In the 1990 case known as R v. Keegstra, the accused was a teacher who used his position to promote hatred of Jews. In that landmark hate-speech case, the Supreme Court of Canada noted that Section 319 of the Criminal Code, which prohibits willful promotion of hatred except in private conversation, does indeed violate freedom of expression rights. However, the Supreme Court also noted that this violation is justified because it is a reasonable limitation of that right. In Keegstra, the court ruled that on balance, the limitation was less harmful than the harm of the speech itself.
These types of cases are very rare: Section 319 specifically requires the consent of the Attorney General in order to lay charges – a high bar and something that very few other sections require. This is precisely because free speech is an integral and critical part of any free and democratic society. Every time a law infringes on a Charter right, the courts conduct this exact inquiry: does it do more to help or harm Canadian values?

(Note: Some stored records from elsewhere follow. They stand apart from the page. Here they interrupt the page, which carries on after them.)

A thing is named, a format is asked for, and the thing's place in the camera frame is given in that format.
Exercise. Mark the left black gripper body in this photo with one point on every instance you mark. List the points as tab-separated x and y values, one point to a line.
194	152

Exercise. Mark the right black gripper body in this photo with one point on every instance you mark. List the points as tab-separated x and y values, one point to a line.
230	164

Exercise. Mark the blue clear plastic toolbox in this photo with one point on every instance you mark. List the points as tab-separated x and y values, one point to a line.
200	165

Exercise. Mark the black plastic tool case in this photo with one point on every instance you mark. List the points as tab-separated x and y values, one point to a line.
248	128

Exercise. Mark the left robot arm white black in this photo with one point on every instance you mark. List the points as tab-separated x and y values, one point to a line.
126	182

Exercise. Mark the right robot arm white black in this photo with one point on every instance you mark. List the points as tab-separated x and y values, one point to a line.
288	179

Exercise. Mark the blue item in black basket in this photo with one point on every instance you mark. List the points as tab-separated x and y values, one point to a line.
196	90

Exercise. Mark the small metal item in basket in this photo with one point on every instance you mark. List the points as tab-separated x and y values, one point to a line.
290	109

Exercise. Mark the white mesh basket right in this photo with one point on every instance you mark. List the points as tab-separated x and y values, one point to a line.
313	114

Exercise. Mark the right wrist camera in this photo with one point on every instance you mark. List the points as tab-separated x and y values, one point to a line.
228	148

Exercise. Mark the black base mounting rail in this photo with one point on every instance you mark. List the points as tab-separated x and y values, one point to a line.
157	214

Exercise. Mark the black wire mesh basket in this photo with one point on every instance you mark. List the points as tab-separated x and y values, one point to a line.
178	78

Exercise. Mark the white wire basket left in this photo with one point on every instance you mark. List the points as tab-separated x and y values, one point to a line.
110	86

To be clear, Johnston did not commit a violent act. He is charged under Section 319(2) for willfully promoting hatred. He incited others to hate, to fear, and to fight against Muslims.
Johnston falsely states that he has been « arrested under M-103. » For those unfamiliar with M-103, it is a Parliamentary motion that condemns Islamophobia and systemic racism and calls for Parliament to recommend a plan to act against all forms of hate. The term Islamophobia, as it is popularly used, describes the irrational fear or hatred of Muslims that leads to discrimination or acts of harassment or violence.
M-103 does not condemn all criticisms of Islam; it condemns irrational hate and fear of the type that Johnston is allegedly promoting. That hatred has the potential to result in real and even deadly consequences. We saw it in its most extreme form last January, when Alexandre Bissonnette entered a Quebec mosque and murdered six people.
Of course, not all Islamophobia is violent, but it does foment an atmosphere in which violence is an acceptable argument. That is what Section 319 prohibits: while the perpetrators of such crimes may be convicted and punished, the damage they can do is sometimes irreparable.
Much as Keegstra was charged for vilifying Jews, Johnston has been charged for vilifying Muslims. In the same way Parliament condemned anti-Semitism, Parliament has condemned Islamophobia. Both Canada’s hate speech laws and Parliament’s condemnation of systemic discrimination are a legitimate response to an identifiable problem. The damage that hatred can cause is a real and substantial danger to all of our shared Canadian values.
Essa Abdool-Karim and Darko Prodanovic are human rights interns with the National Council of Canadian Muslims (NCCM).